Officials at both the Pentagon and the State Department insisted that the talks will be very “narrowly focused” on that subject and that the latest nuclear standoff with the North will not be discussed.
“Since we began these meetings in 1996, we’ve kept them as separate humanitarian issues delinked from anything else we do with the North Koreans,” said Lt. Cmdr. Jeff Davis, a spokesman for the Department of Defense.
“In fact, that’s our policy not only in Korea but with all other countries we do this,” he said.
The Bangkok session will take place amid intense U.S. efforts to convene a multilateral meeting to discuss the nuclear standoff.

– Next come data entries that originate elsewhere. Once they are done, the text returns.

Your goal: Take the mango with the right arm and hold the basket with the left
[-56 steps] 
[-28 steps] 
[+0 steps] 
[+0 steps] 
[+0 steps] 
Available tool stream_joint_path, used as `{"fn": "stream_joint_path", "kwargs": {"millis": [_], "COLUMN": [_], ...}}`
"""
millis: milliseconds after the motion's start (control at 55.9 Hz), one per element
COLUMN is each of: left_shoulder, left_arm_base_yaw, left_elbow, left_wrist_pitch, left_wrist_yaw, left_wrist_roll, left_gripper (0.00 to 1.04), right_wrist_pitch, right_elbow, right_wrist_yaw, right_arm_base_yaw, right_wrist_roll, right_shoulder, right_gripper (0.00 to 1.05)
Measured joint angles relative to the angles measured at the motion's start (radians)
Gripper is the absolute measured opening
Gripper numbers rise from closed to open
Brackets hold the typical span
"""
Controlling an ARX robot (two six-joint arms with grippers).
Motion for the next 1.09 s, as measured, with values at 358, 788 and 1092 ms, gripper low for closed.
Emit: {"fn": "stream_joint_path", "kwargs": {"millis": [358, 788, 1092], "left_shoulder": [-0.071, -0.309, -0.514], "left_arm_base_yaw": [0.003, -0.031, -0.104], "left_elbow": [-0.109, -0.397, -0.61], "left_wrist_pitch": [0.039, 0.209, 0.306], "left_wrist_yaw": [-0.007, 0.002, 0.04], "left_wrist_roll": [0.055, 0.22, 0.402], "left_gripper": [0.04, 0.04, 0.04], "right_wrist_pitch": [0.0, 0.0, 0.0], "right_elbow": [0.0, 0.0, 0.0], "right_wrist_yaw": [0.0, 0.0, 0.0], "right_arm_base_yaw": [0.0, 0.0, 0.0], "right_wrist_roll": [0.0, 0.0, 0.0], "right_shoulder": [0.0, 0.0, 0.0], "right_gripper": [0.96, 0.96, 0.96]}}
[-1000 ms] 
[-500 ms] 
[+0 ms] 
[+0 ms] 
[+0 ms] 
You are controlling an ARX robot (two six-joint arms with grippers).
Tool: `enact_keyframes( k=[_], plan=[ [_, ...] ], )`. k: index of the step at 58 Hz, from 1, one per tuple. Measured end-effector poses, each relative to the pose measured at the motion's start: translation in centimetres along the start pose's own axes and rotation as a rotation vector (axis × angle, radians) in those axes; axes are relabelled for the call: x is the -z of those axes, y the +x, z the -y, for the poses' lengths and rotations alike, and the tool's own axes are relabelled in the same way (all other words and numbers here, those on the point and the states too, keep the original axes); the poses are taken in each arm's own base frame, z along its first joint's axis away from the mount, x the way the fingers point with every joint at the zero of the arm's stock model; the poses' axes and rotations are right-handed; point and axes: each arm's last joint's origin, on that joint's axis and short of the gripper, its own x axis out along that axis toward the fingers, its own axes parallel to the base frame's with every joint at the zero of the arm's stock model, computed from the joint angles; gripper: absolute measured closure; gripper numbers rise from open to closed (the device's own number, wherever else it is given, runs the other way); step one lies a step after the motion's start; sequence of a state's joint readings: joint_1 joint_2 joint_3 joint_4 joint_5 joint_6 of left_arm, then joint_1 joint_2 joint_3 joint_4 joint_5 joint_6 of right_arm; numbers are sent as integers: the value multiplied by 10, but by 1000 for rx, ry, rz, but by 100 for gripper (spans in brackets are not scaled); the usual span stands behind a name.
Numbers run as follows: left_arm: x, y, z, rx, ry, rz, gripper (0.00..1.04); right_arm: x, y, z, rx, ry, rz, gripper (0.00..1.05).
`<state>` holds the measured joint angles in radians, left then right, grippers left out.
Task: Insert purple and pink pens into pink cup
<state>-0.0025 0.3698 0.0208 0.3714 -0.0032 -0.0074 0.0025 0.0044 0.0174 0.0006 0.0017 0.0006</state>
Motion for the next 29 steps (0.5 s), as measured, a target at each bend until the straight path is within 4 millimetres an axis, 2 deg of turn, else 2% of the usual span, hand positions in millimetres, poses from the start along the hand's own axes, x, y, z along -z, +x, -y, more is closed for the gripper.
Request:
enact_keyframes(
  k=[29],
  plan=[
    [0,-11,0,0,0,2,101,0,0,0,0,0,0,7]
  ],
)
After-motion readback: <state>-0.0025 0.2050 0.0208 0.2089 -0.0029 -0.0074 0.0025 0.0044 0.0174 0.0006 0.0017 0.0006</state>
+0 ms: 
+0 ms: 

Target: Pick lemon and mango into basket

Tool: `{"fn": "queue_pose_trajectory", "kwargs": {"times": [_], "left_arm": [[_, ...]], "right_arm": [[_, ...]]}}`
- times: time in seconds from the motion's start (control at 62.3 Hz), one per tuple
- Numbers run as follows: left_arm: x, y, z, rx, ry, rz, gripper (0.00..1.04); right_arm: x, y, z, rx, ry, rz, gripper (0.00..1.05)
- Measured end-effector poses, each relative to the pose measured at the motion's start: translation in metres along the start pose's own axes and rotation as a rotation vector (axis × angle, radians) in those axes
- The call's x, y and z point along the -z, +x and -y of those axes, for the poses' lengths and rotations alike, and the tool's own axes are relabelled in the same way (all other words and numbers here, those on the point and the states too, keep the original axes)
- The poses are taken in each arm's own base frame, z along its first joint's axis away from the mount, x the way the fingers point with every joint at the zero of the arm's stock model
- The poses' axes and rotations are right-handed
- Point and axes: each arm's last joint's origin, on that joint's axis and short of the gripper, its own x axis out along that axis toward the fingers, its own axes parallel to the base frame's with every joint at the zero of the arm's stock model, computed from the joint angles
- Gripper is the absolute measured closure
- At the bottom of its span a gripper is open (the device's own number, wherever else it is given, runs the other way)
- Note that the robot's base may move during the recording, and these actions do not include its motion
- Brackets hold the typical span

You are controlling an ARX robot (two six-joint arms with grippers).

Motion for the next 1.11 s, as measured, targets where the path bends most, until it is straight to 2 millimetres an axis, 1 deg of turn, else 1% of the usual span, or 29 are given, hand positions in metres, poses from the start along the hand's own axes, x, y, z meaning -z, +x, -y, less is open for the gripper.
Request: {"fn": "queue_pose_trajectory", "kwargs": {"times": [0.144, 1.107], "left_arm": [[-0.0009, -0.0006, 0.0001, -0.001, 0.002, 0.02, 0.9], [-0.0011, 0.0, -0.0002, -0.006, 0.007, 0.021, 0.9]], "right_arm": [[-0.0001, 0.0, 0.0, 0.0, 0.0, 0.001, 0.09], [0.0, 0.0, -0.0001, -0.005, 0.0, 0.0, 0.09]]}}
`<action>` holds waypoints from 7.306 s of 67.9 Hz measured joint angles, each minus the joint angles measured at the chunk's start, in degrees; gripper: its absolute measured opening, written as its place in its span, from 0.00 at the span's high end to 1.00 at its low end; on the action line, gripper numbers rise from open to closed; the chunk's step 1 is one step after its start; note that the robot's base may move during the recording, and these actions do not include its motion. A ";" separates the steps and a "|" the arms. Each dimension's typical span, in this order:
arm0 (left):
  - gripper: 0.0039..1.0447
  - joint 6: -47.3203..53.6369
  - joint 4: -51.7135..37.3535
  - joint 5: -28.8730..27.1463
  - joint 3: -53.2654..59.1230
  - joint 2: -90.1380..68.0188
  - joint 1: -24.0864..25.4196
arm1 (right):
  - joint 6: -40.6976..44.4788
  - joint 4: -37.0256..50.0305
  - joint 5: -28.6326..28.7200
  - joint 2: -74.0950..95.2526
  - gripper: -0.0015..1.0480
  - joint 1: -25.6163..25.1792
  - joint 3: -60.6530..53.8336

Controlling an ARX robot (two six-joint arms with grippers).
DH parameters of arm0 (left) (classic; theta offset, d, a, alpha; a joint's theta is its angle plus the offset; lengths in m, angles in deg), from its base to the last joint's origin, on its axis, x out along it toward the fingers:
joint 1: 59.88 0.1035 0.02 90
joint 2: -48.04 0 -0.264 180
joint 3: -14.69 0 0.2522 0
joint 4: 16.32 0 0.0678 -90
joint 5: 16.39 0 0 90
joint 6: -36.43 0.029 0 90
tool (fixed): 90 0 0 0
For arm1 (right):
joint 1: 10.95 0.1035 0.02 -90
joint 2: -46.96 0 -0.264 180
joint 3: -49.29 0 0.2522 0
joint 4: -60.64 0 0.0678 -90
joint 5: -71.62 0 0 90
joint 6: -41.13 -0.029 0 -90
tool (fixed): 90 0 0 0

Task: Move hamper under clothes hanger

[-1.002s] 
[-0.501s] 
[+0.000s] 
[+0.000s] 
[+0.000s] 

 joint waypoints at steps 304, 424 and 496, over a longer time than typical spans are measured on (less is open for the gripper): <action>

North Korea, which in April agreed to participate in talks with the United States and China in Beijing, has refused to be part of a broader forum that would include Japan and South Korea.
The Bush administration has rejected direct dialogue with Pyongyang, arguing that its nuclear weapons programs are an international issue and not one only between the United States and North Korea.
But administration officials said that the Bangkok gathering does not count as a bilateral meeting because the nuclear issue will not be on the agenda.
“There may be political differences between us in other areas, but we’ve been scrupulously careful about separating them from our personnel recovery efforts,” Cmdr. Davis said.
Another Pentagon official said that the issue of access to American defectors in the North has been raised every time since those meetings began, but the North Koreans have yet to respond positively.
The U.S. government is aware of six defectors since the 1960s — all former Army officers — but none of them veterans of the 1950 to 1953 Korean War. Two of them are believed to have died, the official said.
“We hear reports about them from time to time teaching English,” he said.
The Bangkok meeting, which the official said is expected to work out a schedule for remains recovery operations for the rest of the year, comes nine months after the last session in the same city.
As in October, the six-member U.S. delegation will be led by Jerry D. Jennings, deputy assistant secretary of defense for prisoners of war and missing personnel affairs. Col. Gen. Li Chon-bok of the Korean people’s army will head the North’s delegation.